Katla’s chest was full of prickles, as if the blood only then began rushing back into her numb heart. She ran down the center of the long hall and out into the pearly light. Brandr and his friends were making their way up the winding path. She drank in the sight of his golden head.
Her people spilled out of the longhouse behind her. Finn was shouting out details of the sea battle and the way Bloodaxe’s force had dissolved before Brandr’s unconventional use of a southern weapon that incinerated the lot of them.
Someone started up the chant: “Herra af eldur!”
Lord of Fire.
Brandr topped the last rise and stopped when he saw her. The way her insides sizzled at the sight of him, she could well believe he was the lord of flames.
“My very own ice princess.”
The rumbling timber of his voice reverberated in her head, and she heard his smile in the warm sound.
“If I was ice, you have melted me, my love,” she Sent back to him and lifted her skirts so she could run unimpeded into his arms.
***
Ulf was still alive when Katla led Brandr back to his bed. Her husband’s sadness pressed on her chest, as if it were her own grief.
“Bloodaxe?” Ulf asked between gasps.
“Dead,” Brandr affirmed.
Ulf’s eyes closed in satisfaction, and he nodded. Then he reopened his eyes to fix Brandr with a steady gaze. “Does your brother yet live?”
“I left him alive, but—”
“But I will probably see him again before you do. Is that long face you’re wearing for your brother or for me?”
“Both.” Brandr swallowed hard, and Katla gripped his hand tightly to offer her support.
“In my life, I have done many terrible things. But when I look at you, I see one thing that turned out right.” Ulf’s chest rose in a shuddering gasp.
“Despite my best efforts to bend you otherwise.” His blood-stained mouth twitched in a half smile.
“So you see, I do not mind to die now. I am joined to my people, knowing I leave a worthy jarl in Jondal. Rule long, son.” He reached out a quavering hand. “Rule well.”
***
Ulf would not have liked to be buried, Brandr knew.
So, he was sent to his gods in the old way, in a small soul boat built specially to become his floating pyre.

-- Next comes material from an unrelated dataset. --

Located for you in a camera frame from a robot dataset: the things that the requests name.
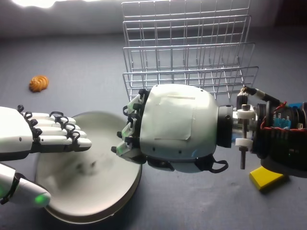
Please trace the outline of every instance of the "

Once the craft cleared the mouth of the inlet, Brandr arced a blue flame to it from the shoreline and watched it burn until the last charred spars sank beneath the waves.
He put an arm around Katla’s waist and drew her close. “We need to go home, I’m thinking.”
“I’m already packed.”
“What? I won’t have to abduct you this time?”
“No. I can’t wait to see Linnea again. I’m sure she’ll have grown so while we’ve been gone, we’ll scarcely know her,” Katla said. “Besides, Finn has things well in hand here. The people are rebuilding. Everyone knows what they need to do without me goading them along.”
Brandr kissed her temple. “Don’t fret, woman. You still have me to goad.”
“And don’t you forget it.” She smacked his chest playfully. He caught up her hand and pressed a kiss in her palm. Heat bloomed between them.
“But Finn will want to come with us for this trip. He left Inga at Jondal, and I’m thinking we’ll have a wedding before they sail back to Tysnes.”
Brandr nodded. “A good beginning.”
She stood on tiptoe and kissed him, reveling in the contentment she felt rolling off him. It was like the smell of fresh, warm bread, or the comfortable texture of well-worn linen on her skin.
“Ja. Finn and Inga had a rough beginning. I only hope they find the mighty passion as we did,” she said. “Then whatever befalls them, they’ll have a good ending too.”